## TASK TO COMPLETE
For these records, count the lines containing the word "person" and respond with the number alone.

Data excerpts
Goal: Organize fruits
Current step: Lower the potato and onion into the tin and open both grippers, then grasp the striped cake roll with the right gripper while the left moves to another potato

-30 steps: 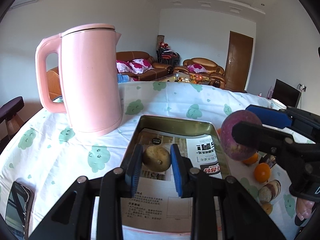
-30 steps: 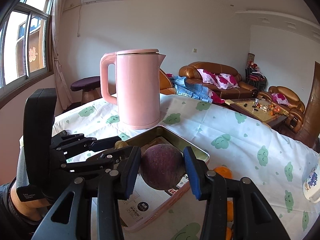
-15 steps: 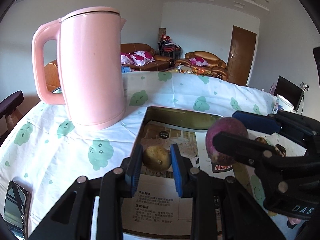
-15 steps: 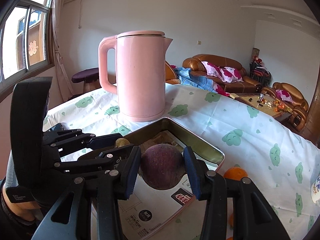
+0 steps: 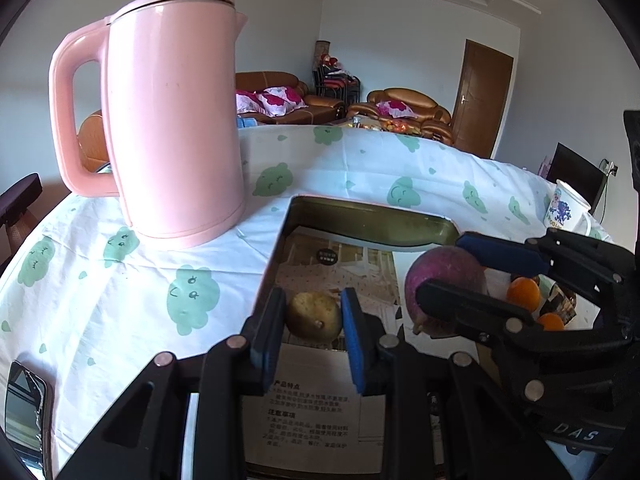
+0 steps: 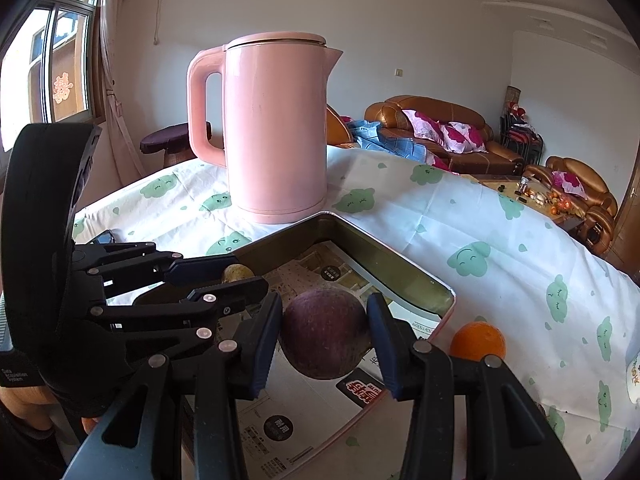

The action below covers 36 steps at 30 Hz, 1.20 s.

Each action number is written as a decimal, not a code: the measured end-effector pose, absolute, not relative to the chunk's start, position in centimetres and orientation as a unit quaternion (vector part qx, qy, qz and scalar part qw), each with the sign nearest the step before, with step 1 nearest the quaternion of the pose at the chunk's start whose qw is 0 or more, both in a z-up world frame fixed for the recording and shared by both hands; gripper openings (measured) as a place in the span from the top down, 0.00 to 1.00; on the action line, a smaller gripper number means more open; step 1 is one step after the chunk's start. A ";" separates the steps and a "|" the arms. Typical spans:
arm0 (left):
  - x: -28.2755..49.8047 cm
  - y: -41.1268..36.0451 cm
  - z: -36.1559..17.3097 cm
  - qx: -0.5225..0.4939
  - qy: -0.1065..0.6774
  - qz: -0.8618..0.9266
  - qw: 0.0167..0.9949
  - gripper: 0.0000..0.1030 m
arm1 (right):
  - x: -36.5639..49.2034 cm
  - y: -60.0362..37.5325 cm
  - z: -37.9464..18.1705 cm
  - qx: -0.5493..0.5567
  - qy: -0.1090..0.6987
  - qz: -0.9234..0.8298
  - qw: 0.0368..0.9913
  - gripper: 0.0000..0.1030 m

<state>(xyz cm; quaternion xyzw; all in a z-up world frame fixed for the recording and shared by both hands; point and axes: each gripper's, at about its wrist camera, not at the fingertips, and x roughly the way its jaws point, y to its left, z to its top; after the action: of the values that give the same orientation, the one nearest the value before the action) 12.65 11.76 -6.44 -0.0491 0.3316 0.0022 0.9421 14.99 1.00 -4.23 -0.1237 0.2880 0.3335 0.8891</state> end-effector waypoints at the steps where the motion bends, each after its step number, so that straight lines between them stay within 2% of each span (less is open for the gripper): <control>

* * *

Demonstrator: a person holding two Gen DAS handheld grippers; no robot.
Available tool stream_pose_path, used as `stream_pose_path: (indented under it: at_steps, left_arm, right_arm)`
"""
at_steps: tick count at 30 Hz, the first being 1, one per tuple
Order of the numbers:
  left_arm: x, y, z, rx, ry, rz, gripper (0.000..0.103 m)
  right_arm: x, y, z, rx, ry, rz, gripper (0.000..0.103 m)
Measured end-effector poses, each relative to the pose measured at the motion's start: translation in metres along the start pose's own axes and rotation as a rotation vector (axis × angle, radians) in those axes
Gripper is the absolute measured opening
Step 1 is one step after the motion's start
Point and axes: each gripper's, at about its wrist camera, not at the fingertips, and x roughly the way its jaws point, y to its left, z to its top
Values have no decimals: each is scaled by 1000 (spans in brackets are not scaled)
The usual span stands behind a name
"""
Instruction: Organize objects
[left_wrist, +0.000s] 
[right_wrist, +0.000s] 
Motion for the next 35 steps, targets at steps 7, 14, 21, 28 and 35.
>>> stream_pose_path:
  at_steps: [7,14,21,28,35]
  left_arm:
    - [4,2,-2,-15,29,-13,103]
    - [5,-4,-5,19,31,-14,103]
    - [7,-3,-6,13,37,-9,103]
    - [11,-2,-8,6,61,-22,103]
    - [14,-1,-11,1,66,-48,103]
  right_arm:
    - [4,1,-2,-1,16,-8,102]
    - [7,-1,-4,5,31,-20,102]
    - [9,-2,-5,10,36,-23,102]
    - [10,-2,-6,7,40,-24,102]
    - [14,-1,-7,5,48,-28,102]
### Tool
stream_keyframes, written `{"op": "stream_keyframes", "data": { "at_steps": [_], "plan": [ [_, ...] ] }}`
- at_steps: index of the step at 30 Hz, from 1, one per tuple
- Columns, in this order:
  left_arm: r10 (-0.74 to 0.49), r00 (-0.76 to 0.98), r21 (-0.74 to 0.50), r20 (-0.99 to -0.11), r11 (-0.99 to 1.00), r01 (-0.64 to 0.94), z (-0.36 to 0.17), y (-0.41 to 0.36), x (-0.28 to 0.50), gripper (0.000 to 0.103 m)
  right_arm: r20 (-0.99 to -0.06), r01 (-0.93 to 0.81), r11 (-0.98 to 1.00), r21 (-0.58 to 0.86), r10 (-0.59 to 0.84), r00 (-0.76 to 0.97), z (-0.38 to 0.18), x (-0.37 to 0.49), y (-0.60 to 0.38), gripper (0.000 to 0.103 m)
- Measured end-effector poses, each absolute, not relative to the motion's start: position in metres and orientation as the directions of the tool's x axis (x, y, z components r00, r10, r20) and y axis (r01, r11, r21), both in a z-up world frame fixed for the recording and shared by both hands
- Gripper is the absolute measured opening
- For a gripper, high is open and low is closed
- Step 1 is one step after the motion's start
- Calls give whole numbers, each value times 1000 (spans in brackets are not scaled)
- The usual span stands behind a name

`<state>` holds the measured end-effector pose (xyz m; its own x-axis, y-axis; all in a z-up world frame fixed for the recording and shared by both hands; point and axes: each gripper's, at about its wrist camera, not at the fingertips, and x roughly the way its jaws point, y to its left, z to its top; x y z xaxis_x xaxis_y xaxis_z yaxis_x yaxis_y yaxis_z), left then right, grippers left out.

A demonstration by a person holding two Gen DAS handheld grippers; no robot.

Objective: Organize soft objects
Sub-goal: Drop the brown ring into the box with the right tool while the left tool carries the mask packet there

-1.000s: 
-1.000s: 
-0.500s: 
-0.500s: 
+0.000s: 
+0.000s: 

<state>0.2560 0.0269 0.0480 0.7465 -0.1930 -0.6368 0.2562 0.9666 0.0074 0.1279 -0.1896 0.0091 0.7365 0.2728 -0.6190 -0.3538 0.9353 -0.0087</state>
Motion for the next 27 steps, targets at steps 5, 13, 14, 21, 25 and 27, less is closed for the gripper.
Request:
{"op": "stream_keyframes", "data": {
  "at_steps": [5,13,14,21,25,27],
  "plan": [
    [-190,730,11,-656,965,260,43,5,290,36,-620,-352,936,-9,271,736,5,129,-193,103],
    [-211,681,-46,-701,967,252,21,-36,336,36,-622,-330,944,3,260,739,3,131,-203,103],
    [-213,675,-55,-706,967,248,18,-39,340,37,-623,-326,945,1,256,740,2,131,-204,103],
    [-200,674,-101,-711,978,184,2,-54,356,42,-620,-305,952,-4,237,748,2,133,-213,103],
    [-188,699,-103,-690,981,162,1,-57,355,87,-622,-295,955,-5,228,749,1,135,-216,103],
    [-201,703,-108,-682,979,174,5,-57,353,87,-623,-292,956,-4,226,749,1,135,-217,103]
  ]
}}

## YOUR RESPONSE
2